The note of persecution is painful. Schwyzer presents himself as a lone, brave soul standing up to women's anger and fighting for authentic idiosyncratic feminism, unlike all those other weak-willed feminist men who are benighted because they are willing to listen to women talk about their own lives. Also, apparently, more men don't write about feminism because feminist women are just so damn mean. Look at Hugo! He's only written for the Atlantic and Jezebel and has tenure. And when he declares he wants to quit the Internet, New York magazine comes running to interview him. It's like he's been gagged.
I don't have anything personally against Schwyzer. He's a smart guy; I enjoy his writing. I've had pleasant interactions with him on Twitter. Schwyzer’s revelation that he’d slept with a number of students have raised reasonable and painful questions about his place in the feminist movement. Even so, the vitriol that has been directed at him has been (as such things often are online) unnecessary and cruel.
But that doesn't change the fact that what he's saying in that New York magazine interview is poisonous, and also, in my experience, simply untrue. I'm a feminist guy who writes about gender issues at the Atlantic Sexes and other places. I even occasionally write articles that are fairly heterodox, from a mainstream pop feminist perspective. And yet, I'm not vilified. Not that everybody agrees with me, or that my comments sections are uniformly civil or anything, but I hardly feel like a martyr. On the contrary, feminist writers—women and men (and including Hugo Schwyzer himself)—have been extremely welcoming and encouraging. I understand that Schwyzer's experience has been different than mine. But the hostility he's encountered may in many cases be linked to the fact that he's done some questionable things. He hasn't been singled out because he's a man nor because he's speaking truths that people don't want to hear. Schwyzer's distress is leading him to retail stereotypes about feminist misandry that he would, rightly, squash if they came out of anybody else's keyboard.

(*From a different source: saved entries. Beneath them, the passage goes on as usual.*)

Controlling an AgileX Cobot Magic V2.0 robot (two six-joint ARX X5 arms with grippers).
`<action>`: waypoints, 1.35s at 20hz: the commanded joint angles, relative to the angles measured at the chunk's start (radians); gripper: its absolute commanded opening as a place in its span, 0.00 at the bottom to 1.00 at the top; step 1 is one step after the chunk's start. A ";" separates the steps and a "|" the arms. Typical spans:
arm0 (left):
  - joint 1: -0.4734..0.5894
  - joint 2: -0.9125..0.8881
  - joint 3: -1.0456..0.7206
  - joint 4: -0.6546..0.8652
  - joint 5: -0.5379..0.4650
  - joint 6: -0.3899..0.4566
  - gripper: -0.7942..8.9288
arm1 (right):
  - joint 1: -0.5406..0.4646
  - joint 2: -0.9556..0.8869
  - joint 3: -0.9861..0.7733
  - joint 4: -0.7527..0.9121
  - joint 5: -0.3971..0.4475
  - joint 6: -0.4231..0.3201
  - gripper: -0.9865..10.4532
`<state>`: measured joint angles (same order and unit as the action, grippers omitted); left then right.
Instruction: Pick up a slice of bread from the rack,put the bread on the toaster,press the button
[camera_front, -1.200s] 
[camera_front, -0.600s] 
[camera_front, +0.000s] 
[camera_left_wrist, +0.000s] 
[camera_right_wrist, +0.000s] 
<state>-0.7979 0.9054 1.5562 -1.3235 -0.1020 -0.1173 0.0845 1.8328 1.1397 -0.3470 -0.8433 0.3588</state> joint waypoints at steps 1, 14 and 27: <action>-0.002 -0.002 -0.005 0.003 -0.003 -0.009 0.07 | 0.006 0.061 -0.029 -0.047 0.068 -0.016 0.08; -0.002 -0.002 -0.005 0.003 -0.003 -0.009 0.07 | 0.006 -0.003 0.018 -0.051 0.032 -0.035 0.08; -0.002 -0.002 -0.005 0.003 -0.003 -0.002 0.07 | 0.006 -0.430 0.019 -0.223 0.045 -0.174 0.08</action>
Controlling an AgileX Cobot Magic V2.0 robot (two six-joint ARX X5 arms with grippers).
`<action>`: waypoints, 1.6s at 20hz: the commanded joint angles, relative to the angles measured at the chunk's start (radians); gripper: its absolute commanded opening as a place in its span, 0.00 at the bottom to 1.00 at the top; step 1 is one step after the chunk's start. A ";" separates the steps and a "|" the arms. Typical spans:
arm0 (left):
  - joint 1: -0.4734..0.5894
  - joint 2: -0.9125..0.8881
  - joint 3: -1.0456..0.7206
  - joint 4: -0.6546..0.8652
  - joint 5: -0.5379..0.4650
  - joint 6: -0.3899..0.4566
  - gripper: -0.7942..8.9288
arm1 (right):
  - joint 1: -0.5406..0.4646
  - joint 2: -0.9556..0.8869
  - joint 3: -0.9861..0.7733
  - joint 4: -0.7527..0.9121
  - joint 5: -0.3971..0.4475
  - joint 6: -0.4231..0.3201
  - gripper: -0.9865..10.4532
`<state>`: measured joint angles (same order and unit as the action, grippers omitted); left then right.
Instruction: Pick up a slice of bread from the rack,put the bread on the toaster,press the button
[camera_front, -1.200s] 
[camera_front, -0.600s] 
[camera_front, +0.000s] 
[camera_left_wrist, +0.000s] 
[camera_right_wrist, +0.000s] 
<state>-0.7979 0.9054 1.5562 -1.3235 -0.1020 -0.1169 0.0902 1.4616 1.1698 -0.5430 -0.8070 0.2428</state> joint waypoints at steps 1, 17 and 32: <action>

I don't have any desire to demonize Schwyzer, who, again, appears to be struggling with some serious mental health issues, as well as other problems. But I think it's important to remember that we're in the culture we're in, and that is, unfortunately, still a culture in which men's problems often function as an excuse, or a trigger, for misogyny. Men suffer; women and feminists are to blame. It's an old story, and one that Schwyzer has in the past been very good at critiquing. I don't know if he'll get back to doing that. I wish he hadn't given that interview though—and hope that he is now as good as his word, and takes, at least, some time off to tend to his health and his family before making any more public statements.